▶ [WORK REQUEST]
Quote the data below in full, please, without altering anything.

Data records
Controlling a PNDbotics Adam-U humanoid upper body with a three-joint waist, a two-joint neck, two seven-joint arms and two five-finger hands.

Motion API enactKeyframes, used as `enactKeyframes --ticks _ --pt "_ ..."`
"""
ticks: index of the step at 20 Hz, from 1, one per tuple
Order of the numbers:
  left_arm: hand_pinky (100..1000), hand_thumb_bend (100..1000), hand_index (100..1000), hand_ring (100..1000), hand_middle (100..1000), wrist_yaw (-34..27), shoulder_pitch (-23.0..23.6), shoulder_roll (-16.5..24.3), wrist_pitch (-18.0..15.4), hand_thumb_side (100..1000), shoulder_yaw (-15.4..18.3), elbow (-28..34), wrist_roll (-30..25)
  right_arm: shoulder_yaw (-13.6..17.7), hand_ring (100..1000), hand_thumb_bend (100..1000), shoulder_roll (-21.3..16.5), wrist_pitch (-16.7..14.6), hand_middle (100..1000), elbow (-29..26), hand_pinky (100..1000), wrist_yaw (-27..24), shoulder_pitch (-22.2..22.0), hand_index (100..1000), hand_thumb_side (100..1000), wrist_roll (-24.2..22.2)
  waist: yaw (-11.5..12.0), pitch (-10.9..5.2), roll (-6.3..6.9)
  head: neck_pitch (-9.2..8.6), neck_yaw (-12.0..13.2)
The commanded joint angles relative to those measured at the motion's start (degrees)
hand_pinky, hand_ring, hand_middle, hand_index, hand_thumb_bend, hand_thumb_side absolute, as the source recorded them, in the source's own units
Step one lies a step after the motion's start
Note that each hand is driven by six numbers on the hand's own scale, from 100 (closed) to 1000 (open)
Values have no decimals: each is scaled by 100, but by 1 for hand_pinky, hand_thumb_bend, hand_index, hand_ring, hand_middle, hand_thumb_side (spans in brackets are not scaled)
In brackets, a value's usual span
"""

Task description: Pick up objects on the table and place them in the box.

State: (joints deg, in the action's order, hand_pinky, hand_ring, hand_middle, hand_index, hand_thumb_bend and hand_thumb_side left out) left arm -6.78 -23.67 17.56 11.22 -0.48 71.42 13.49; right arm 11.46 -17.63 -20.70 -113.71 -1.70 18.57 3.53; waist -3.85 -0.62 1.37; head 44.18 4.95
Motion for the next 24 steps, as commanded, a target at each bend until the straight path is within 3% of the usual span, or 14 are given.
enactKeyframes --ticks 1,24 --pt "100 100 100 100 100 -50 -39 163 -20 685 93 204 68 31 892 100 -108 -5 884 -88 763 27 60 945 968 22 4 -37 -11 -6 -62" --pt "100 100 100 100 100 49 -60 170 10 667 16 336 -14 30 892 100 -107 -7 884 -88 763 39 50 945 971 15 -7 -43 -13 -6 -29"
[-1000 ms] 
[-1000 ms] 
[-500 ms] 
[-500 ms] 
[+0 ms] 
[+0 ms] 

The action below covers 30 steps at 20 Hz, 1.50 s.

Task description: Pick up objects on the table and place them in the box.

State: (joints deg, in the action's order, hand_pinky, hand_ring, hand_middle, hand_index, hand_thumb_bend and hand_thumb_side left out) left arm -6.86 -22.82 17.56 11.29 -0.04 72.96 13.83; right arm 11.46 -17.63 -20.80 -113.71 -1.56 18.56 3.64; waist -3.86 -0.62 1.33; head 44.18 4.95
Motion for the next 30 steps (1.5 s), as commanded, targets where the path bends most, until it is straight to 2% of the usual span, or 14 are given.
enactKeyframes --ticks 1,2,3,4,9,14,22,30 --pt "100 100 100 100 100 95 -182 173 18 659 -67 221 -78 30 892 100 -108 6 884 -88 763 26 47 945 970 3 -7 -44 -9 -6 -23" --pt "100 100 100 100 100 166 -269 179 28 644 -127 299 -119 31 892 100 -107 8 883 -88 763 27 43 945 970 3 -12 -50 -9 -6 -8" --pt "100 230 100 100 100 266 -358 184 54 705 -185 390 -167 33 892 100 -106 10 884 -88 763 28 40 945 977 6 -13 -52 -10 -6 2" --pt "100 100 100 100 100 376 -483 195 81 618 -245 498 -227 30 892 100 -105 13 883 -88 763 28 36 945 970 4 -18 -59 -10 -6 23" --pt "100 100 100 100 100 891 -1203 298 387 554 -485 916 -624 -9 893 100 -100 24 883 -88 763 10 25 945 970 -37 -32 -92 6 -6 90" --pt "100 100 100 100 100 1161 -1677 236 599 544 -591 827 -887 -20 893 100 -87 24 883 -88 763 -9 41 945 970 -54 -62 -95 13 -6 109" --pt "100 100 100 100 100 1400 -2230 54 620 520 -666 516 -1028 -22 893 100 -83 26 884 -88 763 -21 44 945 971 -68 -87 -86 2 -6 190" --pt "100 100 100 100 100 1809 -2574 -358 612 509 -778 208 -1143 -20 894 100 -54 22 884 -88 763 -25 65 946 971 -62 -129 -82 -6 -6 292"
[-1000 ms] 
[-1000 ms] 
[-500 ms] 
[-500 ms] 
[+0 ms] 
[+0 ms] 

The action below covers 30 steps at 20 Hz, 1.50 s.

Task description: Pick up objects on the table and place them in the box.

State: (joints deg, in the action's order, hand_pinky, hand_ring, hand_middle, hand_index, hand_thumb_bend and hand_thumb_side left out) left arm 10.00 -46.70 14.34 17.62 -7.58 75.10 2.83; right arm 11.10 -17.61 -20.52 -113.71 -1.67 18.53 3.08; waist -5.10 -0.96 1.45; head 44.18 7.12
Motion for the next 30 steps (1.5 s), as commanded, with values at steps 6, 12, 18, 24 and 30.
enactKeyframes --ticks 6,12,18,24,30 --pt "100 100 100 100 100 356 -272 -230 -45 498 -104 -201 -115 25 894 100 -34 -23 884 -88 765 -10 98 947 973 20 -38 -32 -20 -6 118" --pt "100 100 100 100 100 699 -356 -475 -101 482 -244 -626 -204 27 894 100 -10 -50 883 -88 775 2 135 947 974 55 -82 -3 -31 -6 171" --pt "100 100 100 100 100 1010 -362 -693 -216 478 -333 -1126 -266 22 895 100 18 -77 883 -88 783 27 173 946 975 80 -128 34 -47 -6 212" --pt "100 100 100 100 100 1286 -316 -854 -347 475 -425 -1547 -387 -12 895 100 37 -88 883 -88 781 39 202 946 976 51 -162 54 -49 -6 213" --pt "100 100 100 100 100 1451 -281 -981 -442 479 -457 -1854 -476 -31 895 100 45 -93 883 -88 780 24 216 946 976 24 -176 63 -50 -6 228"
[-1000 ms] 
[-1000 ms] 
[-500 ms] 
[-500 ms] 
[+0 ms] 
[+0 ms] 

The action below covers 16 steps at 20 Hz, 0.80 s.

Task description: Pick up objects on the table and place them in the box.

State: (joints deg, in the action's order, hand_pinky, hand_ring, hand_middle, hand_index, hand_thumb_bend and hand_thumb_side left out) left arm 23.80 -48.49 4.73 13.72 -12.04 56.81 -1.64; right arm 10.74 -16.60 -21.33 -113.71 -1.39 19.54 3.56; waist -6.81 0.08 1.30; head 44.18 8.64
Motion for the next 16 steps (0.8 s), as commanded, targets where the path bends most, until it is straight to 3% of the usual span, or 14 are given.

▶ [SOLUTION FOR THIS PROBLEM]
Controlling a PNDbotics Adam-U humanoid upper body with a three-joint waist, a two-joint neck, two seven-joint arms and two five-finger hands.

Motion API enactKeyframes, used as `enactKeyframes --ticks _ --pt "_ ..."`
"""
ticks: index of the step at 20 Hz, from 1, one per tuple
Order of the numbers:
  left_arm: hand_pinky (100..1000), hand_thumb_bend (100..1000), hand_index (100..1000), hand_ring (100..1000), hand_middle (100..1000), wrist_yaw (-34..27), shoulder_pitch (-23.0..23.6), shoulder_roll (-16.5..24.3), wrist_pitch (-18.0..15.4), hand_thumb_side (100..1000), shoulder_yaw (-15.4..18.3), elbow (-28..34), wrist_roll (-30..25)
  right_arm: shoulder_yaw (-13.6..17.7), hand_ring (100..1000), hand_thumb_bend (100..1000), shoulder_roll (-21.3..16.5), wrist_pitch (-16.7..14.6), hand_middle (100..1000), elbow (-29..26), hand_pinky (100..1000), wrist_yaw (-27..24), shoulder_pitch (-22.2..22.0), hand_index (100..1000), hand_thumb_side (100..1000), wrist_roll (-24.2..22.2)
  waist: yaw (-11.5..12.0), pitch (-10.9..5.2), roll (-6.3..6.9)
  head: neck_pitch (-9.2..8.6), neck_yaw (-12.0..13.2)
The commanded joint angles relative to those measured at the motion's start (degrees)
hand_pinky, hand_ring, hand_middle, hand_index, hand_thumb_bend, hand_thumb_side absolute, as the source recorded them, in the source's own units
Step one lies a step after the motion's start
Note that each hand is driven by six numbers on the hand's own scale, from 100 (closed) to 1000 (open)
Values have no decimals: each is scaled by 100, but by 1 for hand_pinky, hand_thumb_bend, hand_index, hand_ring, hand_middle, hand_thumb_side (spans in brackets are not scaled)
In brackets, a value's usual span
"""

Task description: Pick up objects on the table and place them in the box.

State: (joints deg, in the action's order, hand_pinky, hand_ring, hand_middle, hand_index, hand_thumb_bend and hand_thumb_side left out) left arm -6.78 -23.67 17.56 11.22 -0.48 71.42 13.49; right arm 11.46 -17.63 -20.70 -113.71 -1.70 18.57 3.53; waist -3.85 -0.62 1.37; head 44.18 4.95
Motion for the next 24 steps, as commanded, a target at each bend until the straight path is within 3% of the usual span, or 14 are given.
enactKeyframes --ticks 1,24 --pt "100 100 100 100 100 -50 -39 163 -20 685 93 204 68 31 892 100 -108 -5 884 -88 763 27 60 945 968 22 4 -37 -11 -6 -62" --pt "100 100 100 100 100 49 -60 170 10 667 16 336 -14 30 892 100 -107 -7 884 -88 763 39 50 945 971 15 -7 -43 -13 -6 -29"
[-1000 ms] 
[-1000 ms] 
[-500 ms] 
[-500 ms] 
[+0 ms] 
[+0 ms] 

The action below covers 30 steps at 20 Hz, 1.50 s.

Task description: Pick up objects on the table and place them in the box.

State: (joints deg, in the action's order, hand_pinky, hand_ring, hand_middle, hand_index, hand_thumb_bend and hand_thumb_side left out) left arm -6.86 -22.82 17.56 11.29 -0.04 72.96 13.83; right arm 11.46 -17.63 -20.80 -113.71 -1.56 18.56 3.64; waist -3.86 -0.62 1.33; head 44.18 4.95
Motion for the next 30 steps (1.5 s), as commanded, targets where the path bends most, until it is straight to 2% of the usual span, or 14 are given.
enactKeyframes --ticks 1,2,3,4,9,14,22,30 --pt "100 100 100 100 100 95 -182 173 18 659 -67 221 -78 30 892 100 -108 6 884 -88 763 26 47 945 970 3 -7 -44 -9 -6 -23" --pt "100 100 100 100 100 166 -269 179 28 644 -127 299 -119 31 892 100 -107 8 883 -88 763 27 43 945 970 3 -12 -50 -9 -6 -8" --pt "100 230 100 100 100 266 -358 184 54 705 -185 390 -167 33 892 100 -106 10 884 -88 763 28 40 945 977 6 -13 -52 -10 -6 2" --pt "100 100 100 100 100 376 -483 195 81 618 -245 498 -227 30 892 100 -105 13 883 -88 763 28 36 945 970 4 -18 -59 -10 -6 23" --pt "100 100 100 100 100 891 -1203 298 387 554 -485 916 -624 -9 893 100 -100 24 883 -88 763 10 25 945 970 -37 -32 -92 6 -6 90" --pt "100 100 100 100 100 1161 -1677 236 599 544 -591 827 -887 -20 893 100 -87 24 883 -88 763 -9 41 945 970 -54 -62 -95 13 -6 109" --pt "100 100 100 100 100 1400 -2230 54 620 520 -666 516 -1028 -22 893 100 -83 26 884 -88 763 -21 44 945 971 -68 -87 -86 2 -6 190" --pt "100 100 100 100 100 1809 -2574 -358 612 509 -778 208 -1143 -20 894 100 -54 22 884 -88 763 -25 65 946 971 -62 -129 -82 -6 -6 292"
[-1000 ms] 
[-1000 ms] 
[-500 ms] 
[-500 ms] 
[+0 ms] 
[+0 ms] 

The action below covers 30 steps at 20 Hz, 1.50 s.

Task description: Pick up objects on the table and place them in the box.

State: (joints deg, in the action's order, hand_pinky, hand_ring, hand_middle, hand_index, hand_thumb_bend and hand_thumb_side left out) left arm 10.00 -46.70 14.34 17.62 -7.58 75.10 2.83; right arm 11.10 -17.61 -20.52 -113.71 -1.67 18.53 3.08; waist -5.10 -0.96 1.45; head 44.18 7.12
Motion for the next 30 steps (1.5 s), as commanded, with values at steps 6, 12, 18, 24 and 30.
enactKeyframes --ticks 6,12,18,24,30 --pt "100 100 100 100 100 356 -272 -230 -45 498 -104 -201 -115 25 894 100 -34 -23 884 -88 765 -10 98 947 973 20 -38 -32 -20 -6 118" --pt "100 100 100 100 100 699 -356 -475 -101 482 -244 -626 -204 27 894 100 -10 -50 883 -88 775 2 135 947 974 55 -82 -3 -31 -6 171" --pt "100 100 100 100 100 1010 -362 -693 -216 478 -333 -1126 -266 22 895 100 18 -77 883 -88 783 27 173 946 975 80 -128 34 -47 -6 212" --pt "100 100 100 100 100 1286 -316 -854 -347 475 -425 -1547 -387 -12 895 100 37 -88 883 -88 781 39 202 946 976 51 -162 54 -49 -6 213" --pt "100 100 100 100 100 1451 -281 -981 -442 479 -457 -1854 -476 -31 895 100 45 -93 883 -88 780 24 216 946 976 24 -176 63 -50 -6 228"
[-1000 ms] 
[-1000 ms] 
[-500 ms] 
[-500 ms] 
[+0 ms] 
[+0 ms] 

The action below covers 16 steps at 20 Hz, 0.80 s.

Task description: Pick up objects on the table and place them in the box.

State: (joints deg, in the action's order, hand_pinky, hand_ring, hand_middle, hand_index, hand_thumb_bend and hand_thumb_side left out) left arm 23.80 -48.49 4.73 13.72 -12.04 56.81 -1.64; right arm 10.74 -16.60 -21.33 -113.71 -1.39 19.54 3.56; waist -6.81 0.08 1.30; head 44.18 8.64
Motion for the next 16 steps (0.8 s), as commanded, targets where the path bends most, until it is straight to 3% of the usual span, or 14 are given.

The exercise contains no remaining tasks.